The procedure has built-in loop protection by counting the number of loops using the Niter variable. In practical classes, you need to make sure by running the program how the choice of coefficient affects b and initial approximation in the process of searching for the root. When changing the coefficient b the nature of the iterative process for the function under study changes. It first becomes two-sided, and then loops (Fig. 2.9). Axis scales X And Y are different. An even larger value of modulus b leads to a divergent process.
Comparison of methods for approximate solution of equations
A comparison of the methods described above for numerical solution of equations was carried out using a program that allows one to observe the process of finding the root in graphical form on the PC screen. The procedures included in this program and implementing the compared methods are given below (PROGRAM 2.1).
Rice. 2.3-2.5, 2.8, 2.9 are copies of the PC screen at the end of the iteration process.
In all cases, the quadratic equation x 2 -x-6 = 0 was taken as the function under study, having an analytical solution x 1 = -2 and x 2 = 3. The error and initial approximations were assumed equal for all methods.
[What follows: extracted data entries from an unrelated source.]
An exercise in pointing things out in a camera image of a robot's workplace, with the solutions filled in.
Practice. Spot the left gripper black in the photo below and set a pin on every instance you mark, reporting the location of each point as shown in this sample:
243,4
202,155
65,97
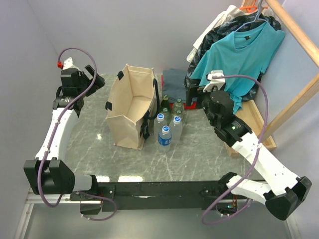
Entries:
90,71

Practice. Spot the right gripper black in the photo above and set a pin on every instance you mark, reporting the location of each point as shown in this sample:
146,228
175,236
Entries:
196,91

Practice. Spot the clear glass bottle silver cap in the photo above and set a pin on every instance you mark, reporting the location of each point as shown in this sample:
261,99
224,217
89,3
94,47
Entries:
180,114

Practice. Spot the clear Chang bottle green cap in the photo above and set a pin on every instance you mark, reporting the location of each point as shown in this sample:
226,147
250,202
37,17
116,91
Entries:
178,106

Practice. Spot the green Perrier glass bottle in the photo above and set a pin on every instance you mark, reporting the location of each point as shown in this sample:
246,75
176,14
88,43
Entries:
165,103

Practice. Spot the plastic water bottle blue cap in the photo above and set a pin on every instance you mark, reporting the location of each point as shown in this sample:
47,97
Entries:
159,123

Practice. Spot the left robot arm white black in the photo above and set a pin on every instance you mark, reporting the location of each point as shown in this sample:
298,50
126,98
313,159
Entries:
48,165

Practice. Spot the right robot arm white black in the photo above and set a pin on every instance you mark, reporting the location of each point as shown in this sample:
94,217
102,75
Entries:
282,191

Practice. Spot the beige canvas tote bag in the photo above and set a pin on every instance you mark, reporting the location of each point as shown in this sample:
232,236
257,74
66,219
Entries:
134,101

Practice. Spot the folded red cloth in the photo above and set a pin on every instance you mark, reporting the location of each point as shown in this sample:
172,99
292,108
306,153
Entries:
192,106

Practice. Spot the folded grey cloth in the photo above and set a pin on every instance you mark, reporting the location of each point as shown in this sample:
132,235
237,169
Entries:
175,72

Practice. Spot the teal t-shirt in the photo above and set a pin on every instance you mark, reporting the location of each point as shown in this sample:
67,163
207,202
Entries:
241,53

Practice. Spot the white garment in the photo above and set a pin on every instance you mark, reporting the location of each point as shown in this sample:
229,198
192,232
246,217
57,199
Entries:
227,15

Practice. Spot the orange hanger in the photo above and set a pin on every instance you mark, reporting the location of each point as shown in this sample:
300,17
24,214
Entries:
251,8

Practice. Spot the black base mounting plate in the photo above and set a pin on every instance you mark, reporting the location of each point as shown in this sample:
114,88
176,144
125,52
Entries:
161,195

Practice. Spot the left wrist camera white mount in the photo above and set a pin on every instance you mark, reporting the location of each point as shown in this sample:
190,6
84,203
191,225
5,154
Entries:
67,64

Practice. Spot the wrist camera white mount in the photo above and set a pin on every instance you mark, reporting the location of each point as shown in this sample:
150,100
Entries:
67,64
215,80

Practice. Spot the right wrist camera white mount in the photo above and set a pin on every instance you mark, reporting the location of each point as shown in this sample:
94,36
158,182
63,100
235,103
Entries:
215,80

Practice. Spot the wooden clothes rack frame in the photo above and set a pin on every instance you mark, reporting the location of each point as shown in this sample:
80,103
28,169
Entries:
292,84

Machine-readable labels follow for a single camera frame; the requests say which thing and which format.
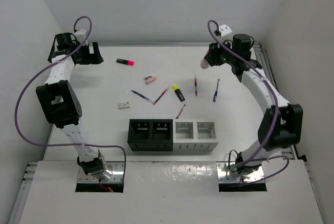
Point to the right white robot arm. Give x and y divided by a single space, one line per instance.
282 121

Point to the grey two-slot container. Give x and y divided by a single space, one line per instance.
194 135

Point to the pink staple box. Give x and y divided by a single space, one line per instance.
150 79

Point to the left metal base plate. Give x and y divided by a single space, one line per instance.
113 174

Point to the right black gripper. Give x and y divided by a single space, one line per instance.
213 55

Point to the pink tape roll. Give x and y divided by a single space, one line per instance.
204 64

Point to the yellow black highlighter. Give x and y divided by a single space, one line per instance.
178 92

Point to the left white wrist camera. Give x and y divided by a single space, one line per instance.
80 34

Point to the metal base plate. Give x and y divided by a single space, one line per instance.
113 174
226 177

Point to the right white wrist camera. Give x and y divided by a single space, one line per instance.
225 31

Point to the white staple box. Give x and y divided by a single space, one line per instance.
123 105

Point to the black two-slot container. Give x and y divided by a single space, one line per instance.
150 134

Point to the small red gel pen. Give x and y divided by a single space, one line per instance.
180 112

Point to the pink black highlighter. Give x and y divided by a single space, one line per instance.
125 62

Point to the blue gel pen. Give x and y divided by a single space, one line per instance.
216 91

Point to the blue refill pen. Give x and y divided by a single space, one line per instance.
142 96

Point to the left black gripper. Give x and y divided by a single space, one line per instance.
91 58

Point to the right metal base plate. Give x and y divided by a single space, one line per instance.
226 177

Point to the dark red gel pen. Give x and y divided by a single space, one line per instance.
195 85

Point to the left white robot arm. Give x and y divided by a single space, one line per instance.
59 102

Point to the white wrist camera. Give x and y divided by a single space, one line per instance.
80 34
225 31

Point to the red refill pen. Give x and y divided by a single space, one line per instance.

Root search results x= 3, presented in the figures, are as follows. The dichotomy method converges the slowest - 22 iterations, the fastest is the simple iteration method with b = -0.2 - 5 iterations. There is no contradiction here with the statement that Newton's method is the fastest.
Derivative of the function under study at the point X= 3 is equal to -0.2, that is, the calculation in this case was carried out practically by Newton’s method with the value of the derivative at the point of the root of the equation. When changing the coefficient b the rate of convergence drops and the gradually convergent process first goes in cycles and then becomes divergent.